§ Problem details: Please restate each line of the data that follows word for word, skipping any image.
___ Source material
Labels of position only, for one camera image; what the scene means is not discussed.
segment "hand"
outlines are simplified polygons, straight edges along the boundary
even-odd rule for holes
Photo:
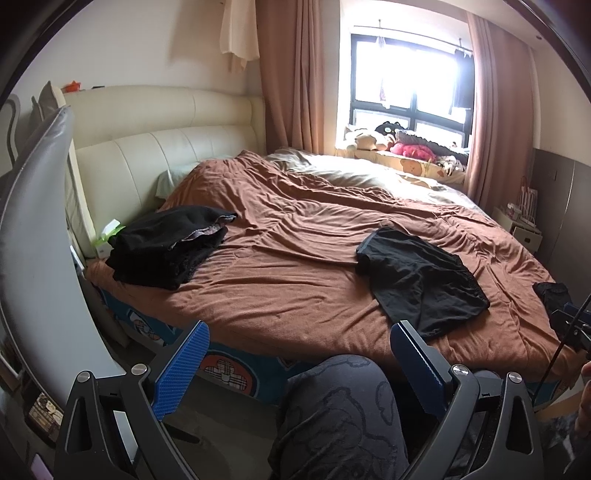
[[[591,362],[583,367],[581,374],[584,377],[591,377]],[[574,424],[574,431],[581,437],[586,437],[591,432],[591,381],[587,382],[583,390],[579,416]]]

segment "screw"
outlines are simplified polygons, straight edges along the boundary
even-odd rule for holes
[[[90,379],[90,372],[80,372],[76,379],[78,380],[78,382],[84,383]]]
[[[509,380],[511,380],[513,383],[521,383],[521,381],[523,380],[521,378],[521,375],[517,372],[510,372],[509,373]]]
[[[134,375],[143,375],[147,371],[148,367],[146,367],[144,364],[136,364],[133,367],[131,367],[131,373],[133,373]]]
[[[454,365],[452,370],[456,375],[467,375],[470,373],[468,368],[464,367],[463,365]]]

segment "beige curtain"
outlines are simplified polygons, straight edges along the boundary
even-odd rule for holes
[[[267,151],[323,152],[319,0],[256,0]]]
[[[534,94],[530,49],[468,13],[476,66],[473,143],[466,194],[485,212],[518,200],[532,155]]]
[[[240,70],[259,57],[255,0],[226,0],[223,10],[220,50],[232,55]]]

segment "black garment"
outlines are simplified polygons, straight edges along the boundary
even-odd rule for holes
[[[562,310],[564,304],[572,303],[570,299],[569,289],[564,283],[541,282],[532,285],[535,294],[540,298],[548,318],[556,310]]]
[[[456,50],[454,58],[457,63],[457,76],[452,106],[472,109],[475,89],[474,59],[466,55],[463,50]]]
[[[235,213],[180,206],[150,213],[109,238],[117,281],[176,290],[223,241]]]
[[[393,323],[408,320],[431,340],[484,312],[491,303],[457,255],[390,227],[357,247],[357,273]]]

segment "white pillow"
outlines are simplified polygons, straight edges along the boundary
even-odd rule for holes
[[[178,167],[172,167],[169,170],[163,171],[158,176],[158,183],[156,184],[156,198],[166,200],[170,194],[174,191],[178,184],[181,183],[187,175],[199,164],[208,160],[227,160],[228,158],[234,158],[231,155],[220,155],[216,158],[204,158],[197,162],[188,163],[186,165],[180,165]]]

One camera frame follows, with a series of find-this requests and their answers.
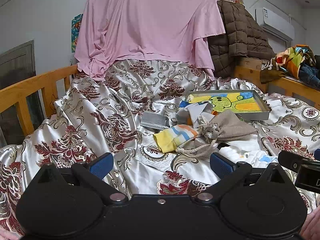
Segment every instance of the brown quilted jacket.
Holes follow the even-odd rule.
[[[217,2],[226,34],[208,37],[215,77],[232,76],[237,57],[269,60],[275,56],[262,28],[240,3]]]

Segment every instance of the white wall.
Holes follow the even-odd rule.
[[[304,20],[307,28],[306,44],[310,46],[315,55],[320,55],[320,8],[306,9]]]
[[[71,20],[84,10],[86,0],[0,0],[0,53],[34,39],[36,73],[70,65]],[[302,19],[302,8],[293,0],[269,0],[287,14]],[[289,17],[266,0],[244,0],[254,16],[255,8],[265,6],[289,21]],[[295,43],[305,43],[305,31],[292,22]],[[281,41],[270,41],[279,50]]]

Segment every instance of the cartoon face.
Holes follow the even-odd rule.
[[[226,98],[226,97],[215,96],[215,97],[211,97],[209,100],[213,105],[215,105],[213,109],[218,112],[222,112],[225,110],[225,108],[229,108],[232,105],[229,98]]]

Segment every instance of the silver rivet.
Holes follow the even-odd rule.
[[[199,193],[197,198],[202,201],[209,201],[213,199],[213,196],[210,193]]]
[[[165,203],[165,200],[164,199],[158,199],[158,203],[162,205],[162,204]]]
[[[110,195],[110,199],[113,201],[123,201],[125,199],[125,195],[122,193],[113,193]]]

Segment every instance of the air conditioner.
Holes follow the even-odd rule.
[[[264,31],[284,41],[294,40],[294,27],[273,11],[263,7],[256,9],[256,21]]]
______
§ Result:
Labels of position only, for one camera image; what the scene means is not discussed.
segment "hand"
outlines are simplified polygons, straight edges along the boundary
even-odd rule for holes
Photo:
[[[591,362],[583,367],[581,374],[584,377],[591,377]],[[574,424],[574,431],[581,437],[586,437],[591,432],[591,381],[587,382],[583,390],[579,416]]]

segment "screw"
outlines are simplified polygons, straight edges along the boundary
even-odd rule for holes
[[[90,379],[90,372],[80,372],[76,379],[78,380],[78,382],[84,383]]]
[[[509,380],[511,380],[513,383],[521,383],[521,381],[523,380],[521,378],[521,375],[517,372],[510,372],[509,373]]]
[[[134,375],[143,375],[147,371],[148,367],[146,367],[144,364],[136,364],[133,367],[131,367],[131,373],[133,373]]]
[[[454,365],[452,370],[456,375],[467,375],[470,373],[468,368],[464,367],[463,365]]]

segment "beige curtain"
outlines are simplified polygons, straight edges along the boundary
even-odd rule for holes
[[[267,151],[323,152],[319,0],[256,0]]]
[[[534,94],[530,49],[468,13],[476,66],[473,143],[466,194],[485,212],[518,200],[532,155]]]
[[[240,70],[259,57],[255,0],[226,0],[223,10],[220,50],[232,55]]]

segment "black garment"
outlines are simplified polygons, straight edges along the boundary
even-odd rule for holes
[[[562,310],[564,304],[572,303],[570,299],[569,289],[564,283],[541,282],[532,285],[535,294],[540,298],[548,318],[556,310]]]
[[[456,50],[454,58],[457,63],[457,76],[452,106],[472,109],[475,89],[474,59],[466,55],[463,50]]]
[[[235,213],[180,206],[150,213],[109,238],[117,281],[176,290],[223,241]]]
[[[393,323],[408,320],[431,340],[484,312],[491,303],[457,255],[390,227],[357,247],[357,273]]]

segment "white pillow"
outlines are simplified polygons, straight edges along the boundary
even-odd rule for holes
[[[178,167],[172,167],[169,170],[163,171],[158,176],[158,183],[156,184],[156,198],[166,200],[170,194],[174,191],[178,184],[181,183],[187,175],[199,164],[208,160],[227,160],[228,158],[234,158],[231,155],[220,155],[216,158],[204,158],[197,162],[188,163],[186,165],[180,165]]]

One camera frame follows, with a series of find-this requests and their answers.
Segment every instance of the brown quilted jacket.
Holes follow the even-odd rule.
[[[217,2],[226,34],[208,37],[215,77],[232,76],[237,57],[269,60],[275,56],[262,28],[240,3]]]

Segment every instance of the white wall.
Holes follow the even-odd rule.
[[[304,20],[307,28],[306,44],[310,46],[315,55],[320,55],[320,8],[306,9]]]
[[[71,20],[84,10],[86,0],[0,0],[0,53],[34,39],[36,73],[70,65]],[[302,19],[302,8],[293,0],[269,0],[287,14]],[[289,17],[266,0],[244,0],[254,16],[255,8],[265,6],[289,21]],[[295,43],[305,43],[305,31],[292,22]],[[281,41],[270,41],[279,50]]]

Segment every instance of the cartoon face.
Holes follow the even-odd rule.
[[[226,98],[226,97],[215,96],[215,97],[211,97],[209,100],[213,105],[215,105],[213,109],[218,112],[222,112],[225,110],[225,108],[229,108],[232,105],[229,98]]]

Segment every instance of the silver rivet.
Holes follow the even-odd rule.
[[[199,193],[197,198],[202,201],[209,201],[213,199],[213,196],[210,193]]]
[[[165,203],[165,200],[164,199],[158,199],[158,203],[162,205],[162,204]]]
[[[110,195],[110,199],[113,201],[123,201],[125,199],[125,195],[122,193],[113,193]]]

Segment every instance of the air conditioner.
Holes follow the even-odd rule.
[[[264,31],[284,41],[294,40],[294,27],[273,11],[263,7],[256,9],[256,21]]]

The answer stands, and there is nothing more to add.